This benefits companies both large and small. “There are several processor vendors that have switched to RISC-V,” says Hand. “Synopsys has moved to RISC-V. Andes has moved to RISC-V. MIPS has moved to RISC-V. Why? Because they can leverage the whole ecosystem. The downside of it is commoditization, which as a customer is really beneficial because you can delay choosing a processor till later in the design flow. Your early decision is to use the Arm ecosystem or RISC-V, and then you can work through it. That creates an interesting set of dynamics. You can start to create new opportunities for companies that develop and deliver IP, because you can benchmark them, swap them in and out, and see which one works. On the flip side, it makes it awful from a lock-in perspective once you’re in that socket.”

Fragmentation
Of course, there will be some friction in the system. “In the early days of RISC-V there was nearly a 1:1 balance between contributors and consumers of the technology,” says Geir Eide, director, product management for Siemens EDA. “Today there are thousands of RISC-V consumers, but only a small percentage of those will be contributors. There is a risk that there will be a disconnect between them. If, for instance, a particular market or regional segment is growing at a higher pace than others, or other market segments and regions are more conservative, they tend to stick to established solutions longer. That increases the risk that it could lead to fragmentation.”

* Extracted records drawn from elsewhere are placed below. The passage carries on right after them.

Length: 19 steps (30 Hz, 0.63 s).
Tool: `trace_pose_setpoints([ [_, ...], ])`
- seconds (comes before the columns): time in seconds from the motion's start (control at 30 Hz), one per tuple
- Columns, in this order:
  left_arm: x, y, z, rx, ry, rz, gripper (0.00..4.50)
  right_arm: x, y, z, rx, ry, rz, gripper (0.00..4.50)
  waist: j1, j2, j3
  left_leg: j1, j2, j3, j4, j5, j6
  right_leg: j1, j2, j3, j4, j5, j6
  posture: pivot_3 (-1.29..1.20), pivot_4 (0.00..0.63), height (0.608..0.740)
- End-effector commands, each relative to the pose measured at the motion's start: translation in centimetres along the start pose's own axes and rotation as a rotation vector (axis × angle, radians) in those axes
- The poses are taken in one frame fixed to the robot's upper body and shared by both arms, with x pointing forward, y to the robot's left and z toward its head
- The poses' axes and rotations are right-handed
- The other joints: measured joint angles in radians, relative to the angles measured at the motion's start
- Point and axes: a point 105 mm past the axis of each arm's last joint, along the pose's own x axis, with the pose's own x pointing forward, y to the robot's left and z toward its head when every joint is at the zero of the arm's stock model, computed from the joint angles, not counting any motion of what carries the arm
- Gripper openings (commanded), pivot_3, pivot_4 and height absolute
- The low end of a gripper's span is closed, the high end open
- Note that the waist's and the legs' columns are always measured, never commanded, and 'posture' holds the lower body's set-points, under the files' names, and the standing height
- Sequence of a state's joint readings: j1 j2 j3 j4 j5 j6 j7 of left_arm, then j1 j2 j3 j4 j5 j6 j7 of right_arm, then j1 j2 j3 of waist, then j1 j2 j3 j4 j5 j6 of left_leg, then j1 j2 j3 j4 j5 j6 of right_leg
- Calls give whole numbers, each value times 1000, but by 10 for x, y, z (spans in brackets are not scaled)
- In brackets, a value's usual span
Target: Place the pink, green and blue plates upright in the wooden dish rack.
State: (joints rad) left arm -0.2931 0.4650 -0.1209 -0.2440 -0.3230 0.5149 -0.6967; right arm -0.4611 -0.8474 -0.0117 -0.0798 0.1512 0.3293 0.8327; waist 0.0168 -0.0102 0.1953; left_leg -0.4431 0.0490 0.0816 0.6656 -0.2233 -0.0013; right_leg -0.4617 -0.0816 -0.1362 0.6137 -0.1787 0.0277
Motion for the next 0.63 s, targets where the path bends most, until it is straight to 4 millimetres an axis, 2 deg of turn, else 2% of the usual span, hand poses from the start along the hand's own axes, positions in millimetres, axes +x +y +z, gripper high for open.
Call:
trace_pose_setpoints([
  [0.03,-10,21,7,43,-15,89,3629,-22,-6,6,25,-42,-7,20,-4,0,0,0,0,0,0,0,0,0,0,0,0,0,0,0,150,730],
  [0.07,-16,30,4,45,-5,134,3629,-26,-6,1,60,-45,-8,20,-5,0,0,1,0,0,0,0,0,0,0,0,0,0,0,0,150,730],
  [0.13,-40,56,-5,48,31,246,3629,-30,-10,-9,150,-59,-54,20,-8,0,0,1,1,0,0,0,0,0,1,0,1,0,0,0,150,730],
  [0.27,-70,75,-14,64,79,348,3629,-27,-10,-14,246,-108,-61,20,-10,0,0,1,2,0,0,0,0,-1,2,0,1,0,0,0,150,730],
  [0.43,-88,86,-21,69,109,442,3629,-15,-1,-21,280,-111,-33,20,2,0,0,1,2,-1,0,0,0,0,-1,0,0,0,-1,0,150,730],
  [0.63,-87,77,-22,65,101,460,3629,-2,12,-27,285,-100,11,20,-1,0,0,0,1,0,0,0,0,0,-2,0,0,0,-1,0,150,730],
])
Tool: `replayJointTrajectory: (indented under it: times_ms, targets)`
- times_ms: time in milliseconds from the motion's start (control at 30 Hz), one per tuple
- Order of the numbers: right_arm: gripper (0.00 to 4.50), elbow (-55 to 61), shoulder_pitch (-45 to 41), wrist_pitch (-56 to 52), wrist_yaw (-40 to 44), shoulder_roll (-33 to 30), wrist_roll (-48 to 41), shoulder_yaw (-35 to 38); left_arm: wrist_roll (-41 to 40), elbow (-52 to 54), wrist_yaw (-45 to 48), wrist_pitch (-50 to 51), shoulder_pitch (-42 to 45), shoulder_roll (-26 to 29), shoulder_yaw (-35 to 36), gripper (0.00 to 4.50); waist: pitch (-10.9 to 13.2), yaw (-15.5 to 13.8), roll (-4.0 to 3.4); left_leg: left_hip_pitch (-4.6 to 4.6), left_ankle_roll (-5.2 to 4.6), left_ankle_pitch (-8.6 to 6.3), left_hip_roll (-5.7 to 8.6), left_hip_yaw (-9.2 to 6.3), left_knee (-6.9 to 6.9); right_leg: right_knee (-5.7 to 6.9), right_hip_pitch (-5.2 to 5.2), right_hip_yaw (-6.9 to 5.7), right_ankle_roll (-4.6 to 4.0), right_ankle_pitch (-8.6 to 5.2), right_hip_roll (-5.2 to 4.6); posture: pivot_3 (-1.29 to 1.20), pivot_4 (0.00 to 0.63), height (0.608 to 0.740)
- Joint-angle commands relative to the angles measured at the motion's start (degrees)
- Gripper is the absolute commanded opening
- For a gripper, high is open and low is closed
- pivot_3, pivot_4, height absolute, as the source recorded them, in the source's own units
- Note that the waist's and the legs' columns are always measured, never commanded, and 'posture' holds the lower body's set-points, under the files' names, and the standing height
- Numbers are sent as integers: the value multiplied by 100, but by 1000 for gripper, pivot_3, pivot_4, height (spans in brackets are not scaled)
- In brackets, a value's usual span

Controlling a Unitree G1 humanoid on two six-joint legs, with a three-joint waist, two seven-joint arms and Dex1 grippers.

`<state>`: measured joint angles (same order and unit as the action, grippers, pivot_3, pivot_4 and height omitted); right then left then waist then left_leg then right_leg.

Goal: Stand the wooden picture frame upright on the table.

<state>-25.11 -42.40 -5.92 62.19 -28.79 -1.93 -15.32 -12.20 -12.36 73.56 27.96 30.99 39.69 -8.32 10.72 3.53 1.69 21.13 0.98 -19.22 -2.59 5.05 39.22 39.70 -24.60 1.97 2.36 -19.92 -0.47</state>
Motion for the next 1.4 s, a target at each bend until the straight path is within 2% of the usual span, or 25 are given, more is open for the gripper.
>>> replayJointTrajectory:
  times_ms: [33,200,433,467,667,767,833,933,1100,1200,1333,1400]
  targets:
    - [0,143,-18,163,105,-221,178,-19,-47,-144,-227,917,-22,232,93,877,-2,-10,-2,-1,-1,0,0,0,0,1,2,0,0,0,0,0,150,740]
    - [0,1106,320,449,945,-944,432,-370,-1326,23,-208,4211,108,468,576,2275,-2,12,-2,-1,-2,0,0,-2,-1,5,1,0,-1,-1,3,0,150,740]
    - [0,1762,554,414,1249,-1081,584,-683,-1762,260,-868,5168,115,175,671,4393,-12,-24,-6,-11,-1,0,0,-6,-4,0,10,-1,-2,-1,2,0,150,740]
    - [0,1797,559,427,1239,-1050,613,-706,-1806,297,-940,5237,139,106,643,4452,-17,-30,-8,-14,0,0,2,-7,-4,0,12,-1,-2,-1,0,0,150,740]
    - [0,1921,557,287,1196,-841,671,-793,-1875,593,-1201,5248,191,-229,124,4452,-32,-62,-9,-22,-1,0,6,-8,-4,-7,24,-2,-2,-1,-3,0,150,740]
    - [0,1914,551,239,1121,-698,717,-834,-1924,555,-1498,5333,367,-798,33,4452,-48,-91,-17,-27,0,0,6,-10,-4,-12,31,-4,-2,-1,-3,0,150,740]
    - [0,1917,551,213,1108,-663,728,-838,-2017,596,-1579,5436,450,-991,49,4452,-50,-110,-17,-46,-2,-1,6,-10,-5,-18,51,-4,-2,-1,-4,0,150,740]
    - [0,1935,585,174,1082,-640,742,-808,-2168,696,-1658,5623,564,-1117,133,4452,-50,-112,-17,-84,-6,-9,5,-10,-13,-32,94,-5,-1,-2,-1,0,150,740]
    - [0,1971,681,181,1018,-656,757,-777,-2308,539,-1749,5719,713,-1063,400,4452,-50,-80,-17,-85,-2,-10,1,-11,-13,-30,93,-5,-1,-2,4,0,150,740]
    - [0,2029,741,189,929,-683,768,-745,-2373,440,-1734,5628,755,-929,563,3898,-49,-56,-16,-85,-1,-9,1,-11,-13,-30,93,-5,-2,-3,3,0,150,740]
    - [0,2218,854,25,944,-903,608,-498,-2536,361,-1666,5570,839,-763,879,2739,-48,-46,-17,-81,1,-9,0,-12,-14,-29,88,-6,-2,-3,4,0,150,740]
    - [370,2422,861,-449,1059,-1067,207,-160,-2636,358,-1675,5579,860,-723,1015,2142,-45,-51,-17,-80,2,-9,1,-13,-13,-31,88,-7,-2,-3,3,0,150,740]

Is that likely to impact development long term? “We do not believe that RISC-V will become regionally concentrated, although though there may be regional concentrations of focus within the broad set of implementation choices provided by RISC-V,” says Bluespec’s Hobbs. “A prime example of this is the Barcelona Supercomputer Center, creating a regional focus area for high-performance computing using RISC-V. However, while there may be regional focus areas, this does not mean that the RISC-V standard is, or will become, fragmented. In fact, one of the key tenets of the creation and foundation of RISC-V was preventing fragmentation of the ISA, and it continues to be a key function of RISC-V international.”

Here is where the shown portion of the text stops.